After smoothing, many students share identical marks. When computing percentile ranks, ties create flat regions in the distribution that produce unstable interpolation. To resolve this, we apply a tiny deterministic jitter: each score receives a random offset in the range ±0.15 marks.
The randomness is seeded with a fixed value before each computation run, making the jitter fully reproducible across executions. The magnitude (±0.15) is deliberately small enough that it never crosses integer boundaries meaningfully — it only creates distinct ordering within tie groups, not different percentile outcomes.

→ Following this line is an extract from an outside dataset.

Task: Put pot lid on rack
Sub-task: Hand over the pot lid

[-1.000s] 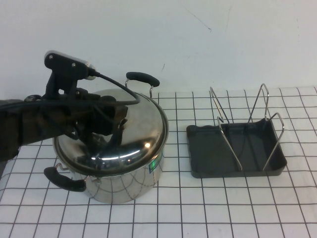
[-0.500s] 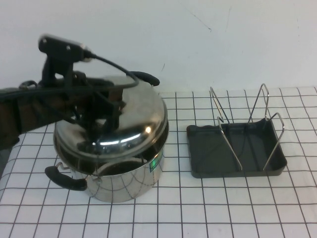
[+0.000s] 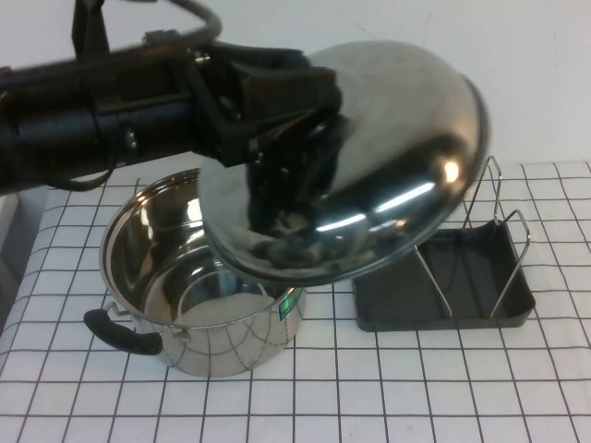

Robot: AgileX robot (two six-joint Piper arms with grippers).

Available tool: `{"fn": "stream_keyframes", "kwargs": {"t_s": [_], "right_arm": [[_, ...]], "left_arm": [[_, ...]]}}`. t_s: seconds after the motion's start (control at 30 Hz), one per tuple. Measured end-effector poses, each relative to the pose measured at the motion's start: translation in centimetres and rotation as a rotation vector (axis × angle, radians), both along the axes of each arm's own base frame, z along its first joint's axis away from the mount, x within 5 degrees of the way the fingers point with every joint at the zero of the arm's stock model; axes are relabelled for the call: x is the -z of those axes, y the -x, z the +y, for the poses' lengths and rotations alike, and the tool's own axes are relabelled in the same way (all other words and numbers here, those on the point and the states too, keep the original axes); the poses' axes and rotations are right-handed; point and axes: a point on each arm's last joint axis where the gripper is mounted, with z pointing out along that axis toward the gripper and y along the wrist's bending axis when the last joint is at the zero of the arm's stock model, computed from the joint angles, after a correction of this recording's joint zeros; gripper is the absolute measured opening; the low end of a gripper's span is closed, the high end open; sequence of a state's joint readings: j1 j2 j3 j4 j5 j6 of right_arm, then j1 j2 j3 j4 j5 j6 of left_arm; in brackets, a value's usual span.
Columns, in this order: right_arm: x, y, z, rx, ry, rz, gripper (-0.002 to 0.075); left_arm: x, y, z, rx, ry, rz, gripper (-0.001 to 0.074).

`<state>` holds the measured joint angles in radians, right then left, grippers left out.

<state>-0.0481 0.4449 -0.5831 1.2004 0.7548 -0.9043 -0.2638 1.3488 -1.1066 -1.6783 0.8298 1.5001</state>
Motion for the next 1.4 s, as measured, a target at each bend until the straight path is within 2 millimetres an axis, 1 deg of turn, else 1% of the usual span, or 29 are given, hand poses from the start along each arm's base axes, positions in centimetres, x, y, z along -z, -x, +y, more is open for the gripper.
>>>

With jittered scores, we compute PERCENT_RANK() within each shift independently. A rank of 0 means the highest scorer in that session; a rank of 1 means the lowest. This produces a continuous percentile-rank distribution per shift.
Crucially, we do not cross-normalize between sessions at this stage. Each shift's rank curve represents that shift's difficulty independently. The mapping from raw marks to percentile rank is therefore pure and uncontaminated by inter-session assumptions — a deliberate design choice that differs from NTA's official normalization, which we account for in the final output layer.

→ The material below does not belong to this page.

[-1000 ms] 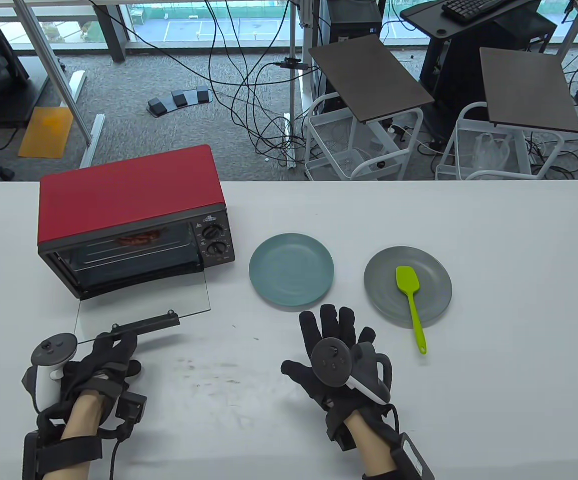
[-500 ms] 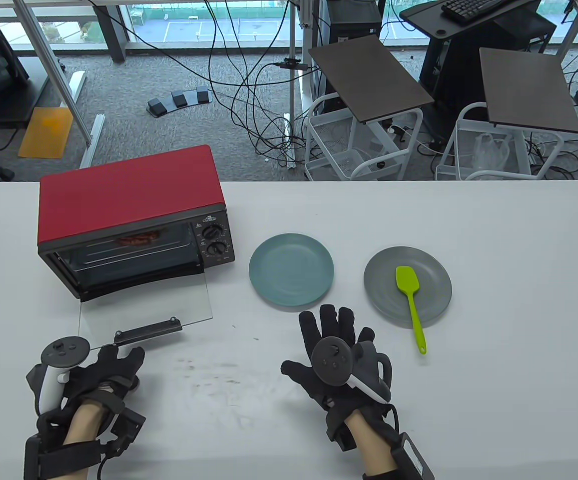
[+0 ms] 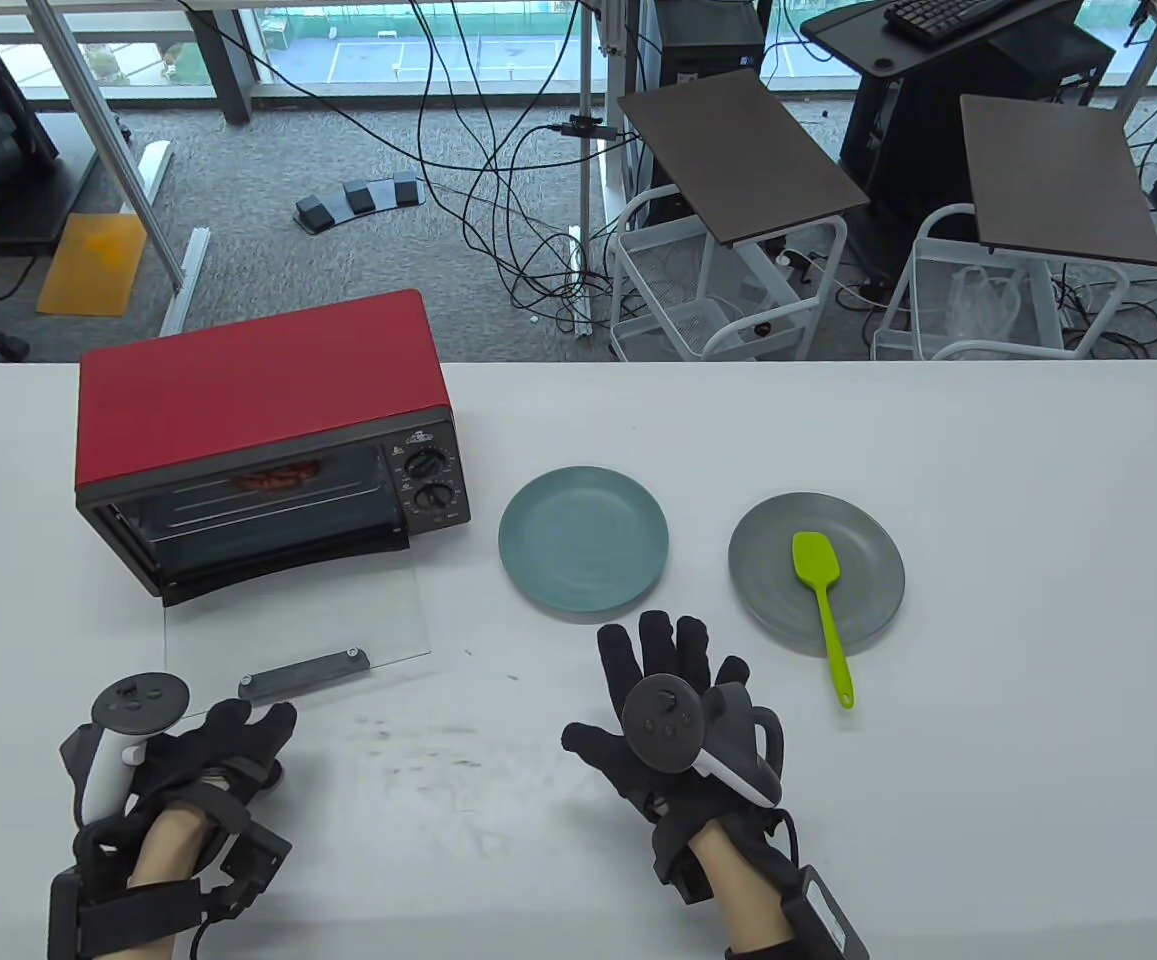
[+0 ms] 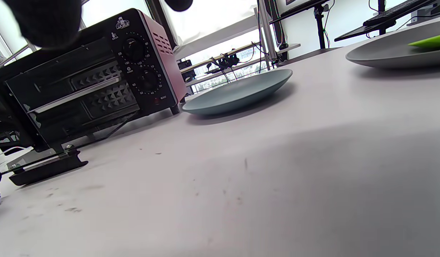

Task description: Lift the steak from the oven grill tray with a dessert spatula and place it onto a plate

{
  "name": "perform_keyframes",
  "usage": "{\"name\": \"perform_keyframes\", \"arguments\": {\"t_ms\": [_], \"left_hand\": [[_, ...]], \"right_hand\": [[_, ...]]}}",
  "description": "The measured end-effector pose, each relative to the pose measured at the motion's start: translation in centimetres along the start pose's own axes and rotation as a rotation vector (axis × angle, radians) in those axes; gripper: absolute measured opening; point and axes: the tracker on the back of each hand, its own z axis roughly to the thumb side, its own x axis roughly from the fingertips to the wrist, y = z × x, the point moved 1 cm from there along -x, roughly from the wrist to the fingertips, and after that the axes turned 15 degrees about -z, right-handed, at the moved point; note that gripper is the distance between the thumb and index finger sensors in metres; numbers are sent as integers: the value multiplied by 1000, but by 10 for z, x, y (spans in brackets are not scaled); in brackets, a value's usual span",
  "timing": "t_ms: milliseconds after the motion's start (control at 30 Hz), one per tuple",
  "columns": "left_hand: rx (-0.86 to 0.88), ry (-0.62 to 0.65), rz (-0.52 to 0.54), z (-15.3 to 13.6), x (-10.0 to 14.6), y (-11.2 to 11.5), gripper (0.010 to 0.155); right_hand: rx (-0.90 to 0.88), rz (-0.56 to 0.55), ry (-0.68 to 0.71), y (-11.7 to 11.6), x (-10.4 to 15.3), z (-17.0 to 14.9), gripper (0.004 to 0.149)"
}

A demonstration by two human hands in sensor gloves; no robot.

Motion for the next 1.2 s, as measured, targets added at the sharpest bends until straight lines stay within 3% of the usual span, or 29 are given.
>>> {"name": "perform_keyframes", "arguments": {"t_ms": [200,333,600,1033,1200], "left_hand": [[-10,15,-4,0,-1,0,84],[14,109,-10,9,4,-2,83],[350,284,6,17,-2,-39,88],[497,293,107,20,-40,-81,90],[477,267,119,23,-50,-95,92]], "right_hand": [[11,9,3,-2,1,1,92],[9,3,-8,-1,0,-1,92],[18,6,-28,-1,-1,-5,92],[29,10,-42,0,-1,-6,92],[35,10,-50,0,-1,-7,92]]}}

Rather than reading off the nearest data point, we use linear interpolation between two bracketing observations for each target percentile. For a given target (say, the 95th percentile), we find the highest-ranked row at or below the target and the lowest-ranked row at or above it, then interpolate the corresponding marks value proportionally.

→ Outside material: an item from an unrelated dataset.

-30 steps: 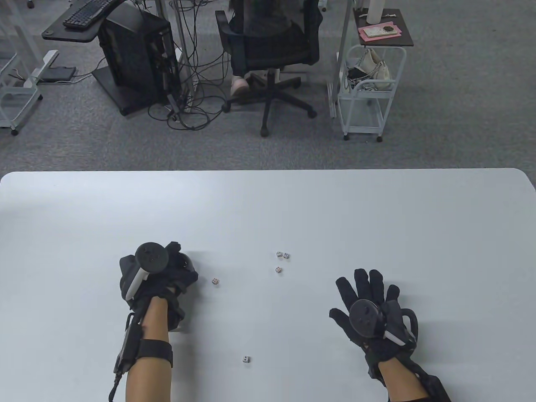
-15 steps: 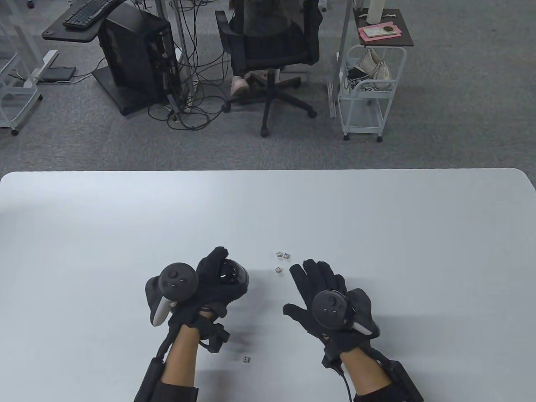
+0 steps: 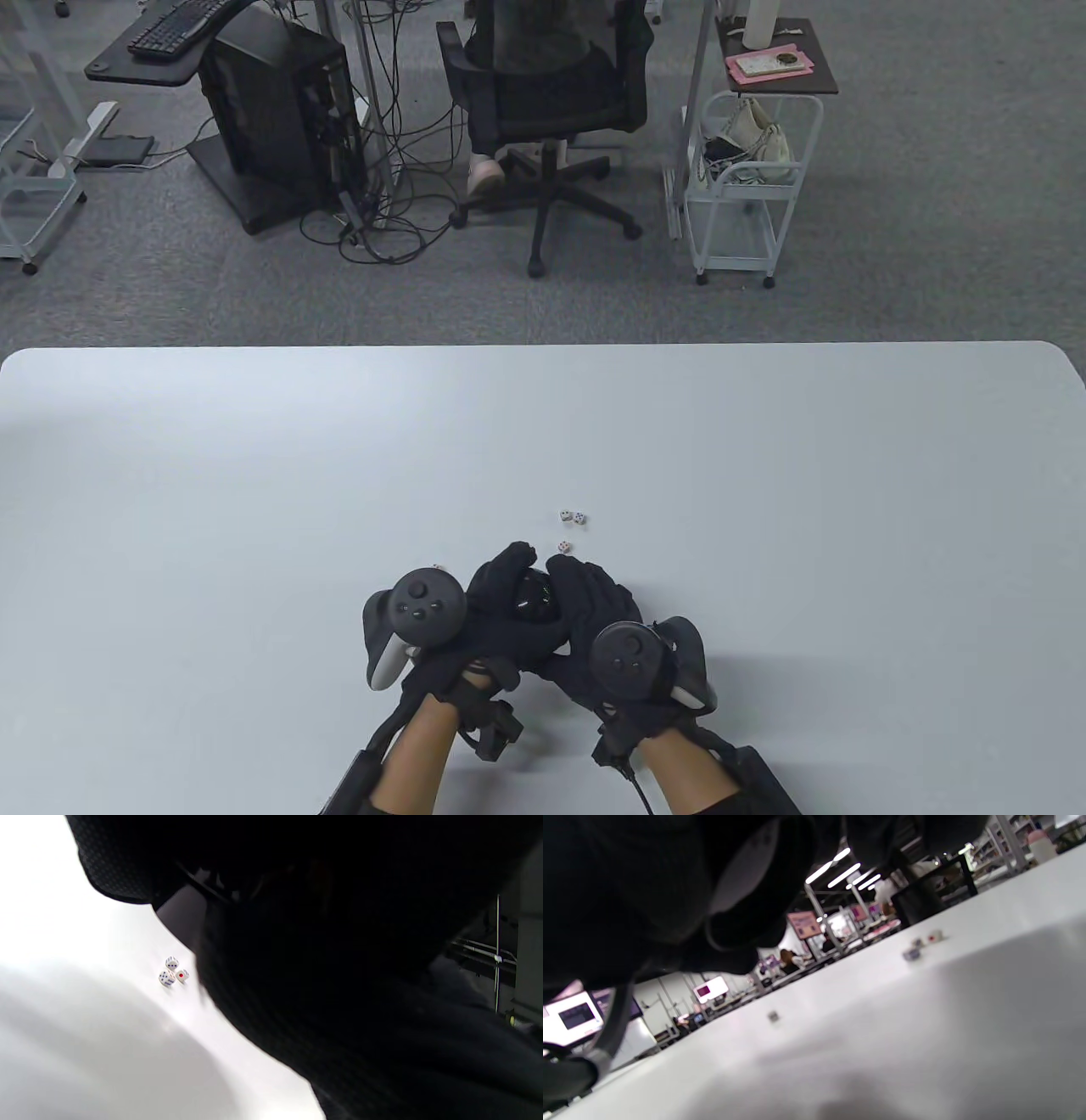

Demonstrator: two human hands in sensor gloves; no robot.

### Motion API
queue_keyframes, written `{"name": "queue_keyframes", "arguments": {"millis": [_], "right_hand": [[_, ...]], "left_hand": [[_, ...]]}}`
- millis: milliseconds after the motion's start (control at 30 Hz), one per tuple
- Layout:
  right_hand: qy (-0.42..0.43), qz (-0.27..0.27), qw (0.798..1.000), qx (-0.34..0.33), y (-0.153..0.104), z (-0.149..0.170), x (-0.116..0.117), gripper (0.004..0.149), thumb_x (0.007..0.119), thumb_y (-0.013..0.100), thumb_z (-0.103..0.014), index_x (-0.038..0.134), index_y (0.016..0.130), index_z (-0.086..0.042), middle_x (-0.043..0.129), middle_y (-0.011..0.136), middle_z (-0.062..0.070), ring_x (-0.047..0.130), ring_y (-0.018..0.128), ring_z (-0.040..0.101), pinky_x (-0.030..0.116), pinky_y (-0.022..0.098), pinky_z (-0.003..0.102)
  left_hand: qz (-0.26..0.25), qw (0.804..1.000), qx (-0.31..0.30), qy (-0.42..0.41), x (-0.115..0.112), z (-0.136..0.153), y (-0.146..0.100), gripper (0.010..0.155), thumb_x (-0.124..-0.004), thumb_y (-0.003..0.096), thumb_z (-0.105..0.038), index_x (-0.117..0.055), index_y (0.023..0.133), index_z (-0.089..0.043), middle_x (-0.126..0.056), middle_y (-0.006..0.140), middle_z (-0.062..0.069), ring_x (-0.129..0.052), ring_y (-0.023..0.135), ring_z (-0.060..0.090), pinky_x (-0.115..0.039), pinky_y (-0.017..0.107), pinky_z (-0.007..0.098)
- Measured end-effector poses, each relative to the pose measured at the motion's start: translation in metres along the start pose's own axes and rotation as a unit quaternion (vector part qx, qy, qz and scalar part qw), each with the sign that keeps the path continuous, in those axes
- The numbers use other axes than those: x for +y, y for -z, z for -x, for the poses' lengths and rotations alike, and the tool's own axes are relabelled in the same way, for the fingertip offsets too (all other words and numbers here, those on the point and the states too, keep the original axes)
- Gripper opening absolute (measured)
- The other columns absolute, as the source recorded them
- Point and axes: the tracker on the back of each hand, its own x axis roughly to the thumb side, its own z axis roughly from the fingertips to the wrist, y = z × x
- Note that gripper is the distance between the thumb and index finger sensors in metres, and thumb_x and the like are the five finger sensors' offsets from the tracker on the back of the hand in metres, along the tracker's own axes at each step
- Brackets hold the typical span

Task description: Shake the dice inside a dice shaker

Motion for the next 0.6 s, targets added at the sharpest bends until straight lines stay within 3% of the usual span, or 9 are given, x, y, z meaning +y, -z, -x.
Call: {"name": "queue_keyframes", "arguments": {"millis": [167,300,433,600], "right_hand": [[0.020,-0.007,1.000,0.000,0.0015,0.0025,0.0014,0.106,0.088,0.048,-0.054,0.013,0.112,-0.017,0.040,0.111,0.030,0.054,0.102,0.054,0.059,0.070,0.068],[0.011,0.021,1.000,-0.008,0.0005,0.0038,-0.0028,0.106,0.092,0.045,-0.055,0.022,0.112,-0.014,0.051,0.105,0.031,0.071,0.094,0.051,0.070,0.068,0.061],[-0.002,0.051,0.999,-0.014,0.0003,0.0045,-0.0071,0.104,0.093,0.043,-0.058,0.032,0.112,-0.010,0.057,0.103,0.029,0.076,0.090,0.047,0.073,0.066,0.058],[0.005,0.059,0.998,-0.003,-0.0003,0.0055,-0.0085,0.103,0.092,0.044,-0.059,0.033,0.112,-0.009,0.057,0.104,0.028,0.076,0.091,0.047,0.072,0.067,0.059]], "left_hand": [[0.023,0.999,-0.001,-0.021,-0.0024,0.0026,0.0002,0.097,-0.098,0.0431,-0.054,-0.033,0.109,-0.026,-0.052,0.108,0.025,-0.069,0.091,0.051,-0.072,0.061,0.058],[0.025,0.999,-0.014,-0.018,-0.0046,0.0014,-0.0003,0.097,-0.097,0.0435,-0.054,-0.032,0.110,-0.026,-0.051,0.109,0.024,-0.069,0.092,0.050,-0.072,0.062,0.058],[-0.006,0.999,-0.034,-0.005,-0.0050,-0.0013,-0.0026,0.098,-0.097,0.0432,-0.057,-0.031,0.110,-0.026,-0.053,0.109,0.023,-0.072,0.093,0.048,-0.072,0.063,0.059],[-0.042,0.999,-0.033,-0.002,-0.0062,-0.0029,-0.0066,0.098,-0.096,0.0434,-0.059,-0.031,0.110,-0.027,-0.053,0.110,0.019,-0.075,0.095,0.045,-0.074,0.063,0.061]]}}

This interpolation is computed across 10 custom percentile bands (p90 through p99), each with a carefully tuned target_pr value. The bands are not evenly spaced — they are denser at the high end (99th, 98th percentile) where discrimination is most critical for top college admissions, and sparser below the 95th.
A student's input marks are located between two adjacent interpolated cutoff bands. The resulting percentile is expressed as a range (lower band to upper band) rather than a single number. This is intentional: it communicates honest uncertainty rather than false precision.
The percentile range is then mapped to an AIR (All India Rank) range using the official JEE Mains 2026 candidate count of approximately 15.5 lakh. Rank = (1 − percentile) × total candidates, computed for both the lower and upper percentile to produce a rank band. The midpoint of this band is passed to the College Predictor as the working rank.
After NTA released official April 2026 results, we validated our predictions against actual percentiles for all students who had submitted their marks to us. Our predicted percentile range contained the student's official percentile in 97.55% of cases across all shifts.
Accuracy was highest for the 92nd–98th percentile range (>98.5% containment) and slightly lower at the extreme ends — a known limitation of interpolation at distribution boundaries. The smoothing step was the single biggest contributor to accuracy improvement, reducing spike-induced errors by an estimated 2–3 percentage points compared to raw data.
Students who use our predictor may skew toward higher scorers or more digitally active demographics. Our sample may not perfectly represent the full 15.5L candidate pool.
At extreme percentiles (below 85th or above 99.5th), sample density drops sharply. Predictions in these zones carry wider uncertainty than our mid-range estimates.
Predictions made before NTA releases the official answer key are based on student-reported marks, which may have errors. Post-key predictions are significantly more stable.
This methodology applies to JEE Mains Session 2, April 2026. Future sessions may use an updated pipeline.
jeepredictor.in is an independent tool. We are not affiliated with NTA or any official examination body.